I struggle with building a hierarchical model when my data is in long format. Here some example data:

ID | Object | Outcome | Statement | Value
---|--------|---------|-----------|------
1  |      A |       5 |         X |     3
1  |      A |       5 |         Y |     2
1  |      A |       5 |         Z |     1
1  |      B |       3 |         U |     5
1  |      B |       3 |         V |     4
1  |      B |       3 |         X |     3
2  |      C |       2 |         U |     1
2  |      C |       2 |         X |     2
2  |      C |       2 |         Y |     2
2  |      A |       1 |         X |     3
2  |      A |       1 |         Y |     4

I have different objects and some set of statements, fixed for each object. Participants responded to these statements (Value) and gave an overall rating for the object (Outcome). Participants saw a random subset of all available objects (e.g. participant 1 saw A and B, participant saw A and C).
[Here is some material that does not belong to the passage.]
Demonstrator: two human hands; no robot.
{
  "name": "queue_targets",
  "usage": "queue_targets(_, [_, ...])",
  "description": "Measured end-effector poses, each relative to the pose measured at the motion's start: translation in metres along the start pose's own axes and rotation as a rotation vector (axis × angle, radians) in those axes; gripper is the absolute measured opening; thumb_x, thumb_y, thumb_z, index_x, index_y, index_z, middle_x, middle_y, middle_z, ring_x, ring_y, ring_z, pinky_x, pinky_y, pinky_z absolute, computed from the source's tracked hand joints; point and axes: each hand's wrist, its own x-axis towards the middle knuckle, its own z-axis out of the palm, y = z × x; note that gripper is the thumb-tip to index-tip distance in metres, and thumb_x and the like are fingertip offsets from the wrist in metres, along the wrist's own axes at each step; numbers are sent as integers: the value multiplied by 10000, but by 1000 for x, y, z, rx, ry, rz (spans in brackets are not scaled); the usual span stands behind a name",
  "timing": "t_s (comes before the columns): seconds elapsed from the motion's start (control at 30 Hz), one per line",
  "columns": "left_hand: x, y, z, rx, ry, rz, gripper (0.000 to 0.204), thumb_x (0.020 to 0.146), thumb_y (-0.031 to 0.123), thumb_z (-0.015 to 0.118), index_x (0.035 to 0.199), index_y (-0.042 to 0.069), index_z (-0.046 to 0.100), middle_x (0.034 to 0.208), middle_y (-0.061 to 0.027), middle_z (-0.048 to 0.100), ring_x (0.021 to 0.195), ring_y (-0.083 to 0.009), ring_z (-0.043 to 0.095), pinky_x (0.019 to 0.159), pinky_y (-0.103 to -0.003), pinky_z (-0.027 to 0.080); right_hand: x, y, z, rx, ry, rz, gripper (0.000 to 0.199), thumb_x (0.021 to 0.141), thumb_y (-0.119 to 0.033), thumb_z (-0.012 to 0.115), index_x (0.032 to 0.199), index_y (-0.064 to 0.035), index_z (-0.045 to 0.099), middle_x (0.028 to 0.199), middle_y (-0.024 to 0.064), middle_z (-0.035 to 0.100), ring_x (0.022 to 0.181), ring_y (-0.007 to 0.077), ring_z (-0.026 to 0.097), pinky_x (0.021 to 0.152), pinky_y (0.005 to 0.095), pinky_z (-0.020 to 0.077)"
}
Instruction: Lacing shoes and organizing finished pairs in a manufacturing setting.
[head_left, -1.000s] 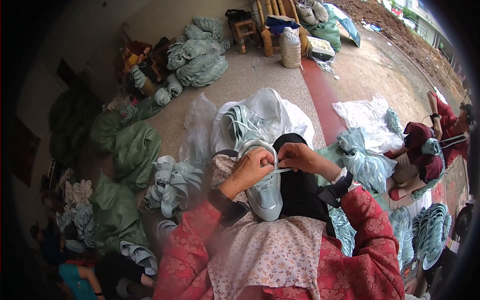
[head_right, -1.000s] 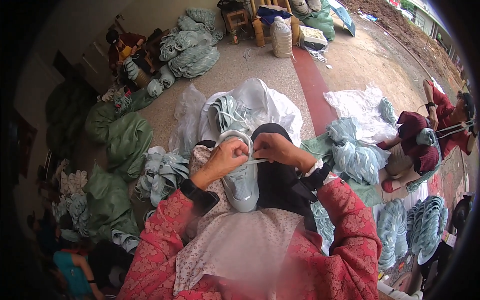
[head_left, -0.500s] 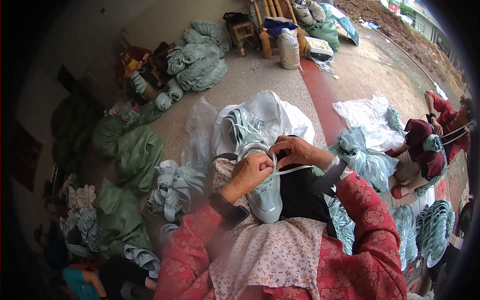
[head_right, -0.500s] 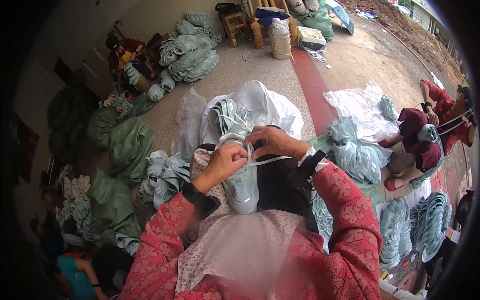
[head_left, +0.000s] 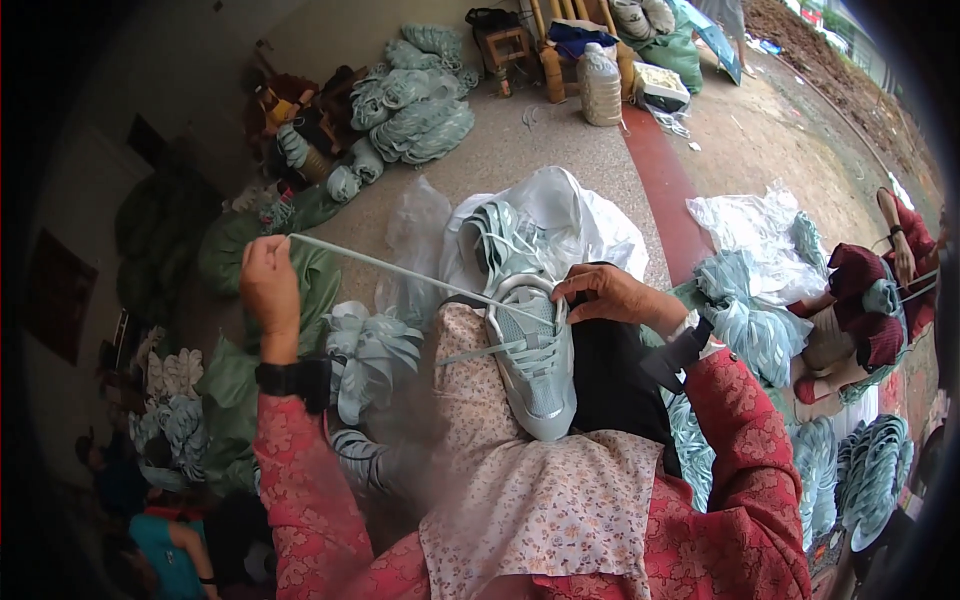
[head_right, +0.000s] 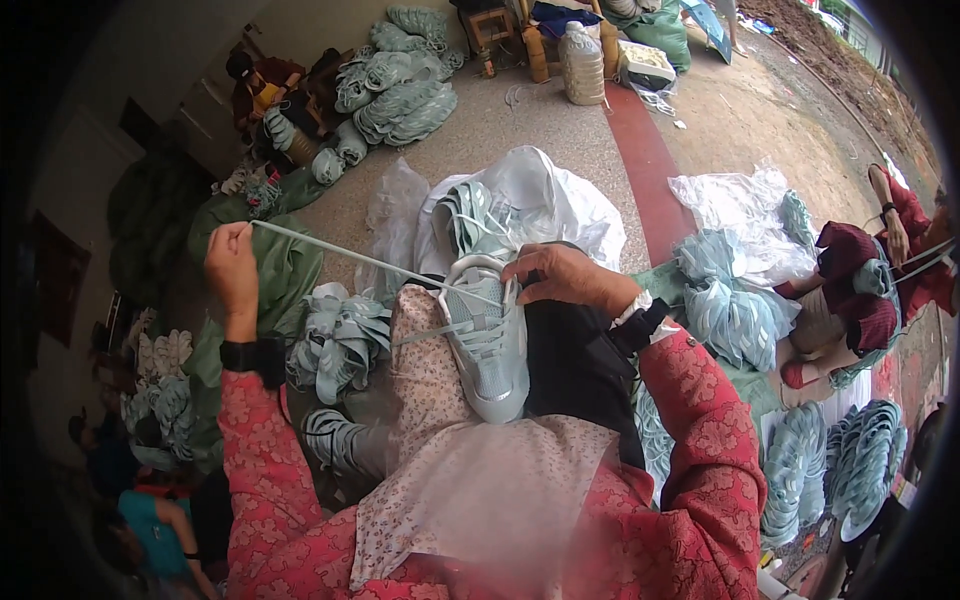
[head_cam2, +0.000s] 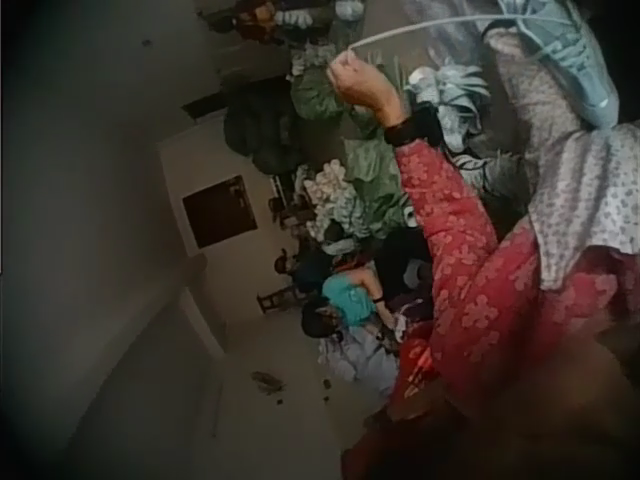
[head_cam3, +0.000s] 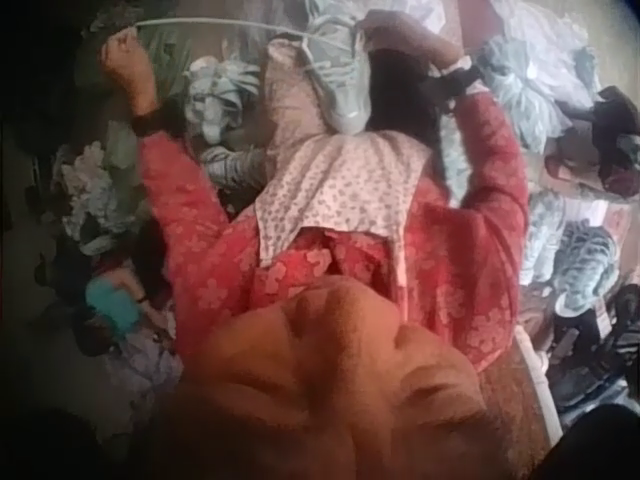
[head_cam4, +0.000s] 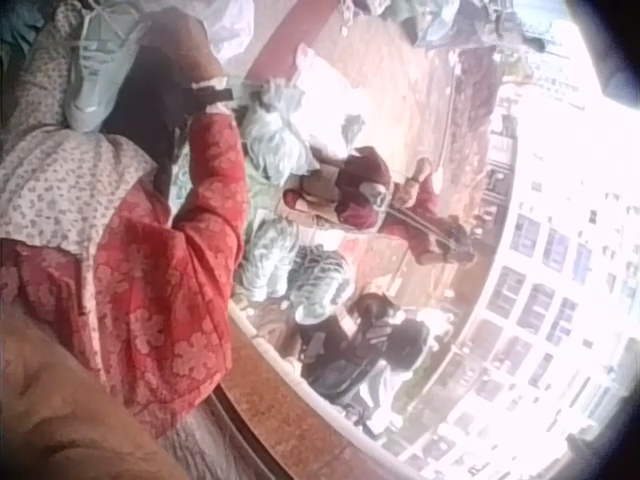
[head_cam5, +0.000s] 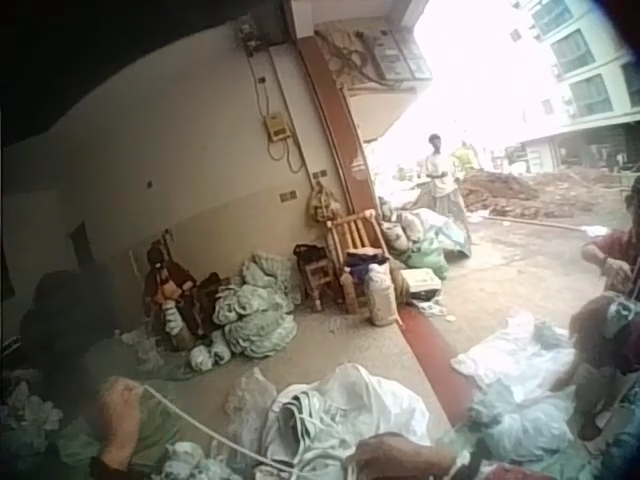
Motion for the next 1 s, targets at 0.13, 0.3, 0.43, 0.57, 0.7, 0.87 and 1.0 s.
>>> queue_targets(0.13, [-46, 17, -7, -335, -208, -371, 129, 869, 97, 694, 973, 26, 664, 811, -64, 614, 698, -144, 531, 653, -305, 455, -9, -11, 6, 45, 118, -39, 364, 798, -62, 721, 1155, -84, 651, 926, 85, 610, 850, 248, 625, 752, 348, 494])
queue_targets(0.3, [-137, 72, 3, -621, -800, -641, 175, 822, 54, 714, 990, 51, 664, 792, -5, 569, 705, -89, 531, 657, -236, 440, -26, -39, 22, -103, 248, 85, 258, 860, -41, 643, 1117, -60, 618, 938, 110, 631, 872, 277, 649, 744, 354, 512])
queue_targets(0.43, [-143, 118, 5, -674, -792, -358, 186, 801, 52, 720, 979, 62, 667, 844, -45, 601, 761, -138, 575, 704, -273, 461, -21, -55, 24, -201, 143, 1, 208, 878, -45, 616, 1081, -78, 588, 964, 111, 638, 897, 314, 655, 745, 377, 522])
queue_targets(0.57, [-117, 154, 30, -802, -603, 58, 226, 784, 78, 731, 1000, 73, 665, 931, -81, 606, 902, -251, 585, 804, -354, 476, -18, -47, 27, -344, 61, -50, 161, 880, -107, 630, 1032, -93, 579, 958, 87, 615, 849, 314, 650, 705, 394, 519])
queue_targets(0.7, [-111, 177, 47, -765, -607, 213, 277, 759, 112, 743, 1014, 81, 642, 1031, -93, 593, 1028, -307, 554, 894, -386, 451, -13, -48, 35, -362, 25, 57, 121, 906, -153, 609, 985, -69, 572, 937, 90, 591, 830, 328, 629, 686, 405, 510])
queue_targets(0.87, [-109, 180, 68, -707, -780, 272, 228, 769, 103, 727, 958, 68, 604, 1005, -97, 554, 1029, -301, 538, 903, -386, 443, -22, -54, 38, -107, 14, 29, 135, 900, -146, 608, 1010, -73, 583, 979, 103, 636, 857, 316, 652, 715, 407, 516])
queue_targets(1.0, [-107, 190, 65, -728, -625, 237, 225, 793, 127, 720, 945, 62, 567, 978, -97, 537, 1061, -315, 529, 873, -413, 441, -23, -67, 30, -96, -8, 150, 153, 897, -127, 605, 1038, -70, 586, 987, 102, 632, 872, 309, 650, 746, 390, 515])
Some statements are shared between the objects (e.g., X is asked for all objects, V is unique to B).

My model should predict Outcome based on available Statement-level ratings. The no-pooling model using “wide format” data would be (in R formula notation):

Outcome_A ~ Statement_X + Statement_Y + Statement_Z

But my thinking was, that a multilevel model makes so much more sense, because it can (a) regularize my estimates and (b) we can learn from all the ratings (e.g. it is unlikely that the effect of X rating is so very different for object A compared to B).

In a first attempt I used brms to build the model:

m1 <- brm(Outcome ~ 1 + (1 | ID) + (0 + Value | Statement:Object), data = df_mlm,
           family = cumulative("logit"), chains = 2)

The posterior predictive checks are looking very good for two different datasets (one shown below).

Looking at the coefficients for Value tells me that there is something wrong with the model: While for some objects, all coefficients for the Statements are around 1.0 while they are around 0.0 for all Statements of another Object (“Detail” in the plot should be Statement, y-axis is coefficients for Value).

My first thought was to add a random intercept for Object. This however leads to divergent transitions and Rhat > 1.1.

In general, I don’t trust these results, but wonder how to properly specify this model. Does the model take the ratings by a single participants properly into account?

This is likely to be a trivial problem and might be primarily related to the fact that I have data in long format. So, there should be a simple solution. Unfortunately, I wasn’t able to find something online yet. Looking forward for some wisdom…

Many thanks
Christopher

I haven’t read anything in details but in any case, you need to have value also in the “fixed” effects parts, that is 1 + value + (1 | ID) + (0 + Value | Statement:Object). Not sure if the rest of the model makes sense, but this is definitely something that may break you model.

2 Likes